**ASSIGNMENT**.
Give every line of the material again, exactly as written.

**DATA**.
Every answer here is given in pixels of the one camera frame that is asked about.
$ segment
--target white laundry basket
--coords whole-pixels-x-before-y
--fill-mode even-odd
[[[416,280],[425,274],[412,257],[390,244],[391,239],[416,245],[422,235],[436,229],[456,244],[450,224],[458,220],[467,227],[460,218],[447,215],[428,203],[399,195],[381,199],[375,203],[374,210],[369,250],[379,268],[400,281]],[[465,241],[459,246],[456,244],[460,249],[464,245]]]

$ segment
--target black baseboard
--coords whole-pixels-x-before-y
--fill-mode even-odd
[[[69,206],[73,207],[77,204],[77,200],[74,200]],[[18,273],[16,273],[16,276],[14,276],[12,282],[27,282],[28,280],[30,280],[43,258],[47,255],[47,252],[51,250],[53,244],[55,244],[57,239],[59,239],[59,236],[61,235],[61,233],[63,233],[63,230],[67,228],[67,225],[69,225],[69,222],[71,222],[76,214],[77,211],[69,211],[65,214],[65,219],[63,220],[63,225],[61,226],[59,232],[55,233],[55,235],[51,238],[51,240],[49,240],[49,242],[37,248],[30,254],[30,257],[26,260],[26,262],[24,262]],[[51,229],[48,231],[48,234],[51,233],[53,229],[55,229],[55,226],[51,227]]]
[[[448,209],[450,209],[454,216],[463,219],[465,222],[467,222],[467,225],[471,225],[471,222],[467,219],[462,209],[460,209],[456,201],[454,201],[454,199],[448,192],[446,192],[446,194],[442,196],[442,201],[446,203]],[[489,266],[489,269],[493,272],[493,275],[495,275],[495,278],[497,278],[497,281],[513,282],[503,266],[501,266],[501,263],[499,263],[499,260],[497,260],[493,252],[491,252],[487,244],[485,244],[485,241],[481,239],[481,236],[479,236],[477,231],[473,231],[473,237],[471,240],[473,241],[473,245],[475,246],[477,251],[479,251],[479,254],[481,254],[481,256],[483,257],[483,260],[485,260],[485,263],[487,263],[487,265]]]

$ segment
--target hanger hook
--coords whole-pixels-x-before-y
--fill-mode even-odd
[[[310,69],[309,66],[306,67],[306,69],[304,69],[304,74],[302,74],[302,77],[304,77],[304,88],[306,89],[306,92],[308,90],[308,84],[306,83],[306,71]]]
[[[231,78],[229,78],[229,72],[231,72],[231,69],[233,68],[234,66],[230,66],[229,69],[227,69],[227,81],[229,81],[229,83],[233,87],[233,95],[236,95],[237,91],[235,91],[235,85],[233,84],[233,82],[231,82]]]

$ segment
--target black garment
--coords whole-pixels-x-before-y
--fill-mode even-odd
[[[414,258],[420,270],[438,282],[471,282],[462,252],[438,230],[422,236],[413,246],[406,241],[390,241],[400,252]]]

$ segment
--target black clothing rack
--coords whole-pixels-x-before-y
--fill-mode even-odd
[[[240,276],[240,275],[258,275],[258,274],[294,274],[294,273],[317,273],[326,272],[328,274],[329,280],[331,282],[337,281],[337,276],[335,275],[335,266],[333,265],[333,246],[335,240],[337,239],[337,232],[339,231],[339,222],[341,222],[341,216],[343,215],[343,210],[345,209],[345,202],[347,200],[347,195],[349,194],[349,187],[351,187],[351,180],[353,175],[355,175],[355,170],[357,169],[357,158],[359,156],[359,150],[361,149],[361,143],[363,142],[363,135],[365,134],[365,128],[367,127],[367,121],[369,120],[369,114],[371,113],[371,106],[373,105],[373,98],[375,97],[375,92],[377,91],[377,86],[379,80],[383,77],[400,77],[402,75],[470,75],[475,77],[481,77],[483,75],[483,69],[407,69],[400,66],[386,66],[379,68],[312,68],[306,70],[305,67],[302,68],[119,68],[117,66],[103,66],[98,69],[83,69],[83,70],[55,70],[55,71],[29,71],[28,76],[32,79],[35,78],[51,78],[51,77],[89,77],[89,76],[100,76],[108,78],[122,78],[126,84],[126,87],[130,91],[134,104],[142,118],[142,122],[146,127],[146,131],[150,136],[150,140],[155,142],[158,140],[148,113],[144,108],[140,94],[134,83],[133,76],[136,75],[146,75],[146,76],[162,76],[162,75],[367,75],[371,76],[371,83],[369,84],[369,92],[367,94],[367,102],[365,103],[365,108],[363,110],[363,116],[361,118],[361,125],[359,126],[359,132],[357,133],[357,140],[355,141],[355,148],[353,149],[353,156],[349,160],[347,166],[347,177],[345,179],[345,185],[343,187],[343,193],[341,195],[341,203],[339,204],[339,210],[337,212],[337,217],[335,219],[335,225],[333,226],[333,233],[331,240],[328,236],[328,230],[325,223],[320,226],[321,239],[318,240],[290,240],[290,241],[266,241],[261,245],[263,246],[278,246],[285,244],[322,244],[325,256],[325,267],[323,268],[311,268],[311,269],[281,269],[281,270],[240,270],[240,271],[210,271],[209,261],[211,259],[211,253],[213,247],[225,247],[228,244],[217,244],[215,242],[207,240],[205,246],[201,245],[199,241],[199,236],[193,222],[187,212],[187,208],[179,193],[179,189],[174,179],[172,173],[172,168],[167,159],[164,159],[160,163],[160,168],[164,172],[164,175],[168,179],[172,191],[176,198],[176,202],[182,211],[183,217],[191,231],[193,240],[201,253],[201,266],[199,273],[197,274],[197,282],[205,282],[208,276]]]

**RESULT OF THE TASK**.
Every answer here is given in pixels of the one camera frame that is asked about.
$ segment
--target white laundry basket
--coords whole-pixels-x-before-y
--fill-mode even-odd
[[[416,280],[425,274],[412,257],[390,244],[391,239],[416,245],[422,235],[436,229],[456,244],[450,224],[458,220],[467,227],[460,218],[447,215],[428,203],[399,195],[381,199],[375,203],[374,210],[369,250],[379,268],[400,281]],[[465,241],[459,246],[456,244],[460,249],[464,245]]]

$ segment
--target black baseboard
--coords whole-pixels-x-before-y
--fill-mode even-odd
[[[69,206],[73,207],[77,204],[77,200],[74,200]],[[18,273],[16,273],[16,276],[14,276],[12,282],[27,282],[28,280],[30,280],[43,258],[47,255],[47,252],[51,250],[53,244],[55,244],[57,239],[59,239],[59,236],[61,235],[61,233],[63,233],[63,230],[67,228],[67,225],[69,225],[69,222],[71,222],[76,214],[77,211],[69,211],[65,214],[65,219],[63,220],[63,225],[61,226],[59,232],[55,233],[55,235],[51,238],[51,240],[49,240],[49,242],[37,248],[30,254],[30,257],[26,260],[26,262],[24,262]],[[51,229],[48,231],[48,234],[51,233],[53,229],[55,229],[55,226],[51,227]]]
[[[448,209],[450,209],[454,216],[463,219],[465,222],[467,222],[467,225],[471,225],[471,222],[467,219],[462,209],[460,209],[456,201],[454,201],[454,199],[448,192],[446,192],[446,194],[442,196],[442,201],[446,203]],[[489,266],[489,269],[493,272],[493,275],[495,275],[495,278],[497,278],[497,281],[513,282],[503,266],[501,266],[501,263],[499,263],[499,260],[497,260],[493,252],[491,252],[487,244],[485,244],[485,241],[481,239],[481,236],[479,236],[477,231],[473,231],[473,237],[471,240],[473,241],[473,245],[475,246],[477,251],[479,251],[479,254],[481,254],[481,256],[483,257],[483,260],[485,260],[485,263],[487,263],[487,265]]]

$ segment
--target hanger hook
--coords whole-pixels-x-before-y
--fill-mode even-odd
[[[310,69],[309,66],[306,67],[306,69],[304,69],[304,74],[302,74],[302,77],[304,77],[304,88],[306,89],[306,92],[308,90],[308,84],[306,83],[306,71]]]
[[[231,78],[229,78],[229,72],[231,72],[231,69],[233,68],[234,66],[230,66],[229,69],[227,69],[227,81],[229,81],[229,83],[233,87],[233,95],[236,95],[237,91],[235,91],[235,85],[233,84],[233,82],[231,82]]]

$ segment
--target black garment
--coords whole-pixels-x-before-y
--fill-mode even-odd
[[[414,258],[420,270],[438,282],[471,282],[462,252],[438,230],[422,236],[413,246],[406,241],[390,241],[400,252]]]

$ segment
--target black clothing rack
--coords whole-pixels-x-before-y
--fill-mode even-odd
[[[240,276],[240,275],[258,275],[258,274],[294,274],[294,273],[317,273],[326,272],[328,274],[329,280],[331,282],[337,281],[337,276],[335,275],[335,266],[333,265],[333,246],[335,240],[337,239],[337,232],[339,231],[339,222],[341,222],[341,216],[343,215],[343,210],[345,209],[345,202],[347,200],[347,195],[349,194],[349,187],[351,187],[351,180],[353,175],[355,175],[355,170],[357,169],[357,158],[359,156],[359,150],[361,149],[361,143],[363,142],[363,135],[365,134],[365,128],[367,127],[367,121],[369,120],[369,114],[371,113],[371,106],[373,105],[373,98],[375,97],[375,92],[377,91],[377,86],[379,80],[383,77],[400,77],[402,75],[470,75],[475,77],[481,77],[483,75],[483,69],[407,69],[400,66],[386,66],[379,68],[312,68],[306,70],[305,67],[302,68],[119,68],[117,66],[103,66],[98,69],[83,69],[83,70],[55,70],[55,71],[29,71],[28,76],[32,79],[35,78],[51,78],[51,77],[89,77],[89,76],[100,76],[108,78],[122,78],[126,84],[126,87],[130,91],[134,104],[142,118],[142,122],[146,127],[146,131],[150,136],[150,140],[155,142],[158,140],[148,113],[144,108],[140,94],[134,83],[133,76],[136,75],[146,75],[146,76],[162,76],[162,75],[367,75],[371,76],[371,83],[369,84],[369,92],[367,94],[367,102],[365,103],[365,108],[363,110],[363,116],[361,118],[361,125],[359,126],[359,132],[357,133],[357,140],[355,141],[355,148],[353,149],[353,156],[349,160],[347,166],[347,177],[345,179],[345,185],[343,187],[343,193],[341,195],[341,203],[339,204],[339,210],[337,212],[337,217],[335,219],[335,225],[333,226],[333,233],[331,240],[328,236],[328,230],[325,223],[320,226],[321,239],[318,240],[290,240],[290,241],[266,241],[261,245],[263,246],[278,246],[285,244],[322,244],[325,256],[325,267],[323,268],[311,268],[311,269],[281,269],[281,270],[240,270],[240,271],[210,271],[209,261],[211,259],[211,253],[213,247],[225,247],[228,244],[217,244],[215,242],[207,240],[205,246],[201,245],[199,241],[199,236],[193,222],[187,212],[187,208],[179,193],[179,189],[174,179],[172,173],[172,168],[167,159],[164,159],[160,163],[160,168],[164,172],[164,175],[168,179],[172,191],[176,198],[176,202],[182,211],[183,217],[191,231],[193,240],[201,253],[201,266],[199,273],[197,274],[197,282],[205,282],[208,276]]]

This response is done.